BIRD <-> Quagga OSPF Compatibility
Hi there Quagga 0.99.18 fails to use routes learned from bird 1.3.4 via OSPF and point-to-point links. The routes might show up in quagga's routing table, but the nexthop will never be the host running bird despite generating those static routes. In the log of quagga's ospfd you will find these entries: OSPF: ospf_nexthop_calculation(): could not determine nexthop for link This issue was discovered and discussed earlier in [1], however the topology patch can not be applied any more to bird nowadays due to structural changes. The attached patch is an update of that old version and applies to bird 1.3.4. Let me quote from RFC 2328, section 16.1.1 [2], namely: "If the destination is a directly connected network, or a router which connects to the calculating router via a point-to-point interface, no next hop IP address is required." As I understand this sentence and its context, the link data field shall be ignored in "the first case" where "the parent vertex is the root". So I figure, this is quagga's fault (source code [3]). Looking at the source code of quagga, the circumvention of the issue is easier to do in bird than a proper fix in quagga. This patch is not meant to be merged into mainstream of bird. It is for the desperate that need to run bird and quagga together. References: [1] http://marc.info/?l=bird-users&m=118009334429272&w=2 [2] http://tools.ietf.org/html/rfc2328#page-161 [3] quagga 0.99.18, ospf_spf.c line 578 Cheers, Roman
--On 1 November 2011 17:22:15 +1100 Roman Hoog Antink <rha@open.ch> wrote:
This patch is not meant to be merged into mainstream of bird. It is for the desperate that need to run bird and quagga together.

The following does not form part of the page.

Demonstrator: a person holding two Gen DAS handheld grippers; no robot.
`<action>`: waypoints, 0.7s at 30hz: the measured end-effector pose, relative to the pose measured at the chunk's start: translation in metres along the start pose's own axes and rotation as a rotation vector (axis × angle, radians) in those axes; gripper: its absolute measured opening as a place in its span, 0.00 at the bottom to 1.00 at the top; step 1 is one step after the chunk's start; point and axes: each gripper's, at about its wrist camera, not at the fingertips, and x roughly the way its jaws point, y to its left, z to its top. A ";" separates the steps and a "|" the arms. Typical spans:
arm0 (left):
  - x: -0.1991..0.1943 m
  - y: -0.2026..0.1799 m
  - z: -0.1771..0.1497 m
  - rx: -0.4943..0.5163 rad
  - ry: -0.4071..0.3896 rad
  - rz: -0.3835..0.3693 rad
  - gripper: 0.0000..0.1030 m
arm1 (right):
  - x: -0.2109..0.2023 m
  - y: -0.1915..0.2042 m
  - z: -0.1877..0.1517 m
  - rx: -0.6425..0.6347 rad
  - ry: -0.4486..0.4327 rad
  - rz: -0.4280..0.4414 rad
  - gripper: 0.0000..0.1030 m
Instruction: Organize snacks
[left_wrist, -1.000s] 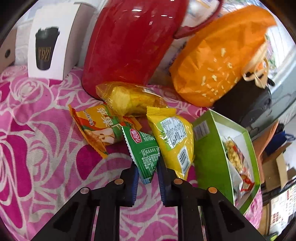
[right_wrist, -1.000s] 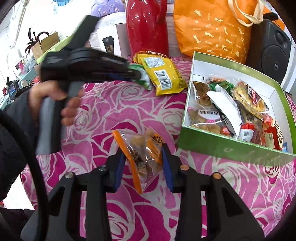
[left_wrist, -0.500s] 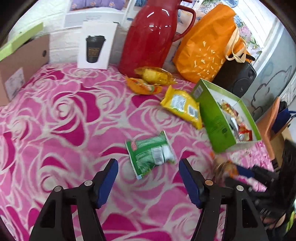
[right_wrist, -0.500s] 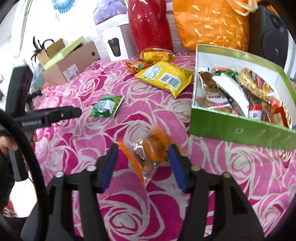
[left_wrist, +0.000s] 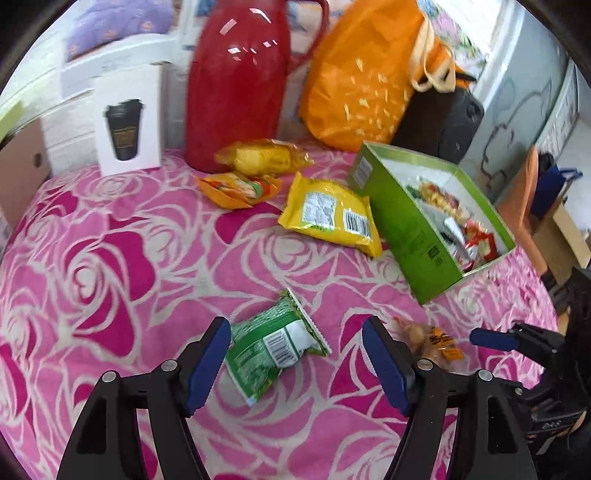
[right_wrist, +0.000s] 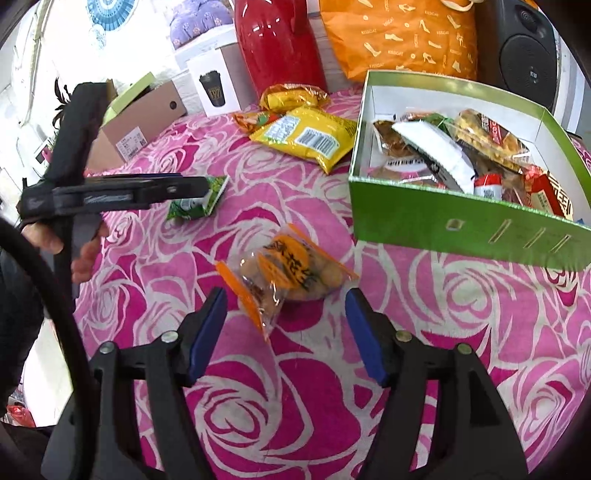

I have no idea if the fix is right, but I'd far prefer a knob which is built into mainline bird (called 'broken-quagga-compat' if we must), as I'd rather we didn't have to recompile bird to talk to quagga. Is there a similar ospf6 issue? -- Alex Bligh
On Tue, Nov 01, 2011 at 07:21:02AM +0100, Alex Bligh wrote:
--On 1 November 2011 17:22:15 +1100 Roman Hoog Antink <rha@open.ch> wrote:
This patch is not meant to be merged into mainstream of bird. It is for the desperate that need to run bird and quagga together.
I have no idea if the fix is right, but I'd far prefer a knob which is built into mainline bird (called 'broken-quagga-compat' if we must), as I'd rather we didn't have to recompile bird to talk to quagga.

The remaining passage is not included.